Gabriel is able to bring Romania in front of an arbitration tribunal because of bilateral trade treaties Romania signed with Canada (where the company is listed on the stock exchange) and the UK (it is not yet clear whether the company is able to use the treaty with the UK because it has a subsidiary in infamous tax haven Jersey or for another reason).
According to information publicised by Gabriel Resources in Romania, the company has up until now invested half a billion US dollars in the country. Yet in an interview given in 2013, Jonathan Henry, the president and CEO of Gabriel said the company would seek as much as $4 billion in damages from Romania if the project does not go ahead.
Today, Henry does not give out any information about the total amount sought by the company. But if his old threat is true, this would be one of the biggest amounts ever claimed by a corporation from a state in arbitration. As of 2012, the biggest amount awarded under the World Bank’s dispute settlement instrument was the $1.77 billion that Ecuador was asked to pay to Occidental Petroleum Corporation.
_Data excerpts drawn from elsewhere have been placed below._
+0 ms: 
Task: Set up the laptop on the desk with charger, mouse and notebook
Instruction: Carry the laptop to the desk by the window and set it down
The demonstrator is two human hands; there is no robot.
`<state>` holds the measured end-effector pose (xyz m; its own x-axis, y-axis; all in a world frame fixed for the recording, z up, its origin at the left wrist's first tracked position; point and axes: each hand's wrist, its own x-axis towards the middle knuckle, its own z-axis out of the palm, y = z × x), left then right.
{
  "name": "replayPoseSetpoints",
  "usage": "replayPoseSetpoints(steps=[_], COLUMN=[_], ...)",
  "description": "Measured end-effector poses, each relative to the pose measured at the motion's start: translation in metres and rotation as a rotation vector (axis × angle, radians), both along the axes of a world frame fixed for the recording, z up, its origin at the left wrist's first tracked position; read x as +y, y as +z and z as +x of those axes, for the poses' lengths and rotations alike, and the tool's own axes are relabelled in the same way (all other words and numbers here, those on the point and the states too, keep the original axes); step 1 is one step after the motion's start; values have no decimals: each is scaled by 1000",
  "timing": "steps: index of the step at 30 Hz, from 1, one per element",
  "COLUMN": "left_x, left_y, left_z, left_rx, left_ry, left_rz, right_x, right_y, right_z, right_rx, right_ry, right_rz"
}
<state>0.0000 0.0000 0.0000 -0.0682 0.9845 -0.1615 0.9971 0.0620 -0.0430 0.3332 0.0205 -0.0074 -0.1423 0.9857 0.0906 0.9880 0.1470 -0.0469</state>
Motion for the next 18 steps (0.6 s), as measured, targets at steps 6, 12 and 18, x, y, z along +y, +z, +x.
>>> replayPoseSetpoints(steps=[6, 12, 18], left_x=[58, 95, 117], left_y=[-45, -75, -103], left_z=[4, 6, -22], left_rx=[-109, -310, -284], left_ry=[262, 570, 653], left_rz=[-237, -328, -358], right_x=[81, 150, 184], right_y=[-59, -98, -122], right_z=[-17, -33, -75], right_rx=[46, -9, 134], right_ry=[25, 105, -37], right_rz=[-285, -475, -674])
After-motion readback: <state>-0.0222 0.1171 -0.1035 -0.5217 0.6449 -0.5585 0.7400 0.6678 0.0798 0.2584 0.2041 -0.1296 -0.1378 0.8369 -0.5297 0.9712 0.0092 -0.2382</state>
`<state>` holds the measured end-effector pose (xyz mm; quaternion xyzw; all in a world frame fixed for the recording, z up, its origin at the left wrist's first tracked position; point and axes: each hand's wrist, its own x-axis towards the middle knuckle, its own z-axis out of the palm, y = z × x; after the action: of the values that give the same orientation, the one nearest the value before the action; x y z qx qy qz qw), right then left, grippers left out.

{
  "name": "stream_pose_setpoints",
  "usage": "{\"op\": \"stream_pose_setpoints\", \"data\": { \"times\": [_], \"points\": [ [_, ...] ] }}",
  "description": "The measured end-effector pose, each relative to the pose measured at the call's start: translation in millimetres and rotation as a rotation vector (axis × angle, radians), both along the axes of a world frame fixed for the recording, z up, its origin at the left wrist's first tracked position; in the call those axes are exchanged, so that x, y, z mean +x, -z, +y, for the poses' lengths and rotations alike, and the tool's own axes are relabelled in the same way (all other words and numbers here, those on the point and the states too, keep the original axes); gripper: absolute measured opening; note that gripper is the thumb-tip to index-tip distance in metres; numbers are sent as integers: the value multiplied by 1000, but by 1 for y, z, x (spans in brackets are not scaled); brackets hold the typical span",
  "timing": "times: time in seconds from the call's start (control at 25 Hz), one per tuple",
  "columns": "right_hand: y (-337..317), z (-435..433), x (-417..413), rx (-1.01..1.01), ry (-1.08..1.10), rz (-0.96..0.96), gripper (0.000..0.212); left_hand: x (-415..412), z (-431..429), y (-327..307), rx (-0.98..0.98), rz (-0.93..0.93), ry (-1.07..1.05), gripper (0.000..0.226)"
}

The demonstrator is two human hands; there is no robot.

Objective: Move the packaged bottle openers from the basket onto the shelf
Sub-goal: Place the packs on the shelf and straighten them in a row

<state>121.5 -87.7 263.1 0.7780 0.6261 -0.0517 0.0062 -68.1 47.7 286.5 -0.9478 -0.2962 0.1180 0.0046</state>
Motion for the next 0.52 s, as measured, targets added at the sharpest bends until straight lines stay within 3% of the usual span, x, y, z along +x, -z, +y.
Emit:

Romania’s total healthcare budget is usually around $1.5 billion annually, meaning that losing the arbitration case could potentially cost Romania the equivalent of three years of state health services. An enormous price to pay for the sake of Gabriel’s shareholders, the beneficiaries of an eventual arbitration victory by Gabriel. Almost half of the cases settled via the World Bank’s instrument are won by corporations.
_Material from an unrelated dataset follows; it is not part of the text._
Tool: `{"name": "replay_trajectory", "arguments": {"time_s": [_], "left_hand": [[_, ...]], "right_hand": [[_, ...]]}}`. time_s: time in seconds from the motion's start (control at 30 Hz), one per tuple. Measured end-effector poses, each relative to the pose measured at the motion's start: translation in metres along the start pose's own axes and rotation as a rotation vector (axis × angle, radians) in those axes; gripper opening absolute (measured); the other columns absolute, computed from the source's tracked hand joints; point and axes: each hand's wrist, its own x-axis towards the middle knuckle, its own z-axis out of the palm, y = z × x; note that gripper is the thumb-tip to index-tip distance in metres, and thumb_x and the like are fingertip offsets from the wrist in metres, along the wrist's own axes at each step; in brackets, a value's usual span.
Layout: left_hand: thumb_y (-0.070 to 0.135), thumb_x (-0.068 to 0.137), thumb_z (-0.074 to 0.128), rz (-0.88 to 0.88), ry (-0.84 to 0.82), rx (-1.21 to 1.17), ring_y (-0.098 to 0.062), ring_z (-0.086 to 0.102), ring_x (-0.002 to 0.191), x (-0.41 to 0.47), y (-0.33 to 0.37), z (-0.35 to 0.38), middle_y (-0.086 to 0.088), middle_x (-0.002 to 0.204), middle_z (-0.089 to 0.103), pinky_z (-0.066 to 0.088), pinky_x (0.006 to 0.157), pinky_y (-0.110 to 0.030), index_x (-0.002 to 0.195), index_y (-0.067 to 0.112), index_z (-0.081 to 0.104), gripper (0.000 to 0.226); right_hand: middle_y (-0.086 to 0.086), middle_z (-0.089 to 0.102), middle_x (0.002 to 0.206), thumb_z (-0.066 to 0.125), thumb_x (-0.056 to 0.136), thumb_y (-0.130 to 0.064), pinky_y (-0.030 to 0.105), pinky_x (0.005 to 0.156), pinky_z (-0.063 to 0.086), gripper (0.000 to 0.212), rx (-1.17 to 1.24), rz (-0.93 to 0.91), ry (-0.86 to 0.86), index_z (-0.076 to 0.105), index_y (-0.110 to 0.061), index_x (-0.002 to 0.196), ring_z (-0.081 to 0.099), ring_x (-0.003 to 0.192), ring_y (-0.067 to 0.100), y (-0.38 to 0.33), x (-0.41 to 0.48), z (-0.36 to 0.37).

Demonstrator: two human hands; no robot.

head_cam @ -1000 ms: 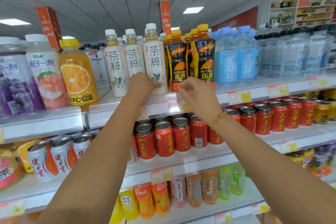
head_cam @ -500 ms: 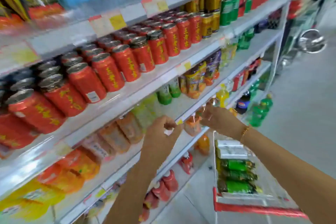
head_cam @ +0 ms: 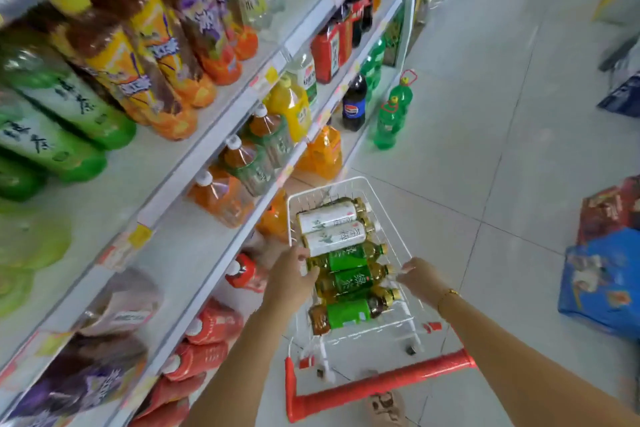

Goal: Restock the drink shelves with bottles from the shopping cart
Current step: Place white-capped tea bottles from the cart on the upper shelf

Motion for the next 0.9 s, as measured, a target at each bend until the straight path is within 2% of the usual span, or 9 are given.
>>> {"name": "replay_trajectory", "arguments": {"time_s": [0.1, 0.2, 0.3, 0.4, 0.47, 0.57, 0.7, 0.8, 0.9], "left_hand": [[0.019, 0.086, 0.065, -0.082, -0.031, 0.027, -0.022, 0.060, 0.103, 0.059, -0.009, 0.032, -0.002, 0.118, 0.059, 0.049, 0.083, -0.033, 0.120, 0.013, 0.054, 0.037], [0.016, 0.087, 0.062, -0.095, -0.053, 0.060, -0.034, 0.062, 0.100, 0.116, -0.018, 0.058, -0.009, 0.124, 0.059, 0.051, 0.082, -0.040, 0.125, 0.012, 0.052, 0.039], [0.015, 0.089, 0.060, -0.047, -0.073, 0.176, -0.031, 0.057, 0.110, 0.165, -0.026, 0.079, -0.010, 0.136, 0.051, 0.045, 0.089, -0.033, 0.134, 0.011, 0.046, 0.047], [0.014, 0.089, 0.060, 0.015, -0.102, 0.291, -0.028, 0.047, 0.125, 0.204, -0.032, 0.093, -0.013, 0.142, 0.043, 0.037, 0.098, -0.030, 0.136, 0.007, 0.043, 0.051], [0.015, 0.087, 0.063, 0.051, -0.122, 0.355, -0.027, 0.043, 0.129, 0.223, -0.035, 0.101, -0.013, 0.142, 0.043, 0.034, 0.102, -0.029, 0.136, 0.006, 0.043, 0.054], [0.022, 0.084, 0.068, 0.055, -0.159, 0.418, -0.026, 0.041, 0.129, 0.244, -0.041, 0.112, -0.011, 0.142, 0.042, 0.033, 0.103, -0.030, 0.139, 0.008, 0.039, 0.064], [0.044, 0.074, 0.074, 0.051, -0.243, 0.574, -0.029, 0.052, 0.115, 0.265, -0.045, 0.109, -0.013, 0.129, 0.054, 0.041, 0.089, -0.032, 0.131, 0.007, 0.048, 0.072], [0.054, 0.070, 0.074, 0.029, -0.318, 0.654, -0.021, 0.055, 0.079, 0.266, -0.042, 0.100, -0.008, 0.095, 0.062, 0.039, 0.061, -0.028, 0.101, 0.010, 0.060, 0.056], [0.064, 0.072, 0.065, -0.090, -0.305, 0.661, -0.017, 0.046, 0.060, 0.250, -0.048, 0.102, -0.003, 0.069, 0.049, 0.029, 0.046, -0.026, 0.076, 0.009, 0.050, 0.057]], "right_hand": [[0.007, 0.059, 0.119, 0.056, 0.090, -0.024, 0.027, 0.088, 0.044, 0.031, 0.031, -0.037, -0.054, 0.059, -0.009, 0.117, 0.057, 0.105, 0.022, -0.005, 0.050, 0.019], [0.012, 0.065, 0.097, 0.054, 0.088, -0.022, 0.033, 0.077, 0.049, 0.017, 0.190, -0.030, -0.050, 0.062, -0.009, 0.096, 0.058, 0.082, 0.023, -0.012, 0.093, 0.040], [0.009, 0.068, 0.093, 0.058, 0.088, -0.028, 0.032, 0.071, 0.055, 0.026, 0.397, 0.013, -0.028, 0.063, -0.009, 0.105, 0.066, 0.086, 0.026, -0.015, 0.131, 0.058], [0.002, 0.060, 0.081, 0.065, 0.086, -0.022, 0.019, 0.057, 0.045, 0.033, 0.705, 0.104, -0.117, 0.056, -0.007, 0.114, 0.057, 0.068, 0.014, -0.020, 0.162, 0.077], [0.006, 0.063, 0.085, 0.068, 0.082, -0.019, 0.027, 0.063, 0.051, 0.045, 0.874, 0.184, -0.162, 0.051, -0.006, 0.122, 0.057, 0.067, 0.015, -0.023, 0.179, 0.088], [0.009, 0.061, 0.087, 0.067, 0.084, -0.013, 0.027, 0.064, 0.055, 0.028, 1.016, 0.236, -0.218, 0.053, -0.004, 0.106, 0.060, 0.069, 0.016, -0.027, 0.196, 0.100], [0.013, 0.067, 0.089, 0.086, 0.059, -0.037, 0.018, 0.040, 0.046, 0.081, 0.921, 0.311, -0.241, 0.047, -0.002, 0.121, 0.052, 0.048, 0.008, -0.035, 0.212, 0.106], [0.008, 0.057, 0.104, 0.085, 0.026, -0.063, 0.025, 0.061, 0.047, 0.128, 0.824, 0.284, -0.237, 0.042, -0.004, 0.130, 0.050, 0.069, 0.012, -0.043, 0.214, 0.108], [0.004, 0.053, 0.128, 0.087, 0.050, -0.046, 0.034, 0.090, 0.048, 0.102, 0.813, 0.174, -0.268, 0.041, -0.014, 0.135, 0.052, 0.105, 0.019, -0.050, 0.204, 0.112]]}}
That Gabriel is now asking for damages that Romanian citizens may end up paying is a painful absurdity.
For more than ten years since this project has been on the table, it has been promoted by all mainstream media whose advertising budgets were boosted by Gabriel Resources and by politicians from all political parties (including centre-right former president Traian Basescu and centre-left current prime minister Victor Ponta) which raised suspicions of corruption.
When massive protests against the gold mine erupted in 2013, parliamentarians were debating a law which would have granted the corporation extraordinary powers: it would have mandated authorities to give the company all necessary permits for construction and exploration by set terms (15 days, 30 days, etc) regardless of national legislation, court rulings or public participation requirements. Despite intending to pass this law initially, parliamentarians stepped back in the face of public anger. Most likely, it is the rejection of this law which Gabriel considers as inaction by the Romanian state leading to the loss of its investments.
Gabriel is therefore effectively trying to make Romanians pay for having pushed their legislators to do the right thing.
With the vast expansion of the use of investor-state dispute settlement brought about by the TTIP (the Transatlantic Trade and Investment Partnership), Romanians and other Europeans can only expect more of such cases. According to some analyses, the TTIP and a few other trade agreements negotiated at the moment would expand the coverage of investor-state arbitration from around 20% to around 80% of investment flows to and from the US and the EU. Additionally, current experience shows that developing countries are much more often targets of corporations than rich ones.
Romanian NGOs are afraid that during the arbitration the Romanian government might try to help the corporation (because of alleged corruption). This reality puts Romanian authorities very far from where they should be if they were really serving the interests of their citizens. If the latter were the case, the Romanian government should be sceptical of any trade deal that includes an investor state dispute settlement mechanism and especially so of the TTIP which would make the country vulnerable to a much bigger number of damage claims.
Unfortunately, as the Greek crisis is proving, in today’s Europe the will of citizens can be easily crushed by technocratic opaque mechanisms that serve the interests of big finance and big business without governments being willing or able to intervene. TTIP looks set to bring more of the same. The recent case opened by Gabriel Resources against Romania serves as an omen of what Europe’s future may look like if citizen power is not restored.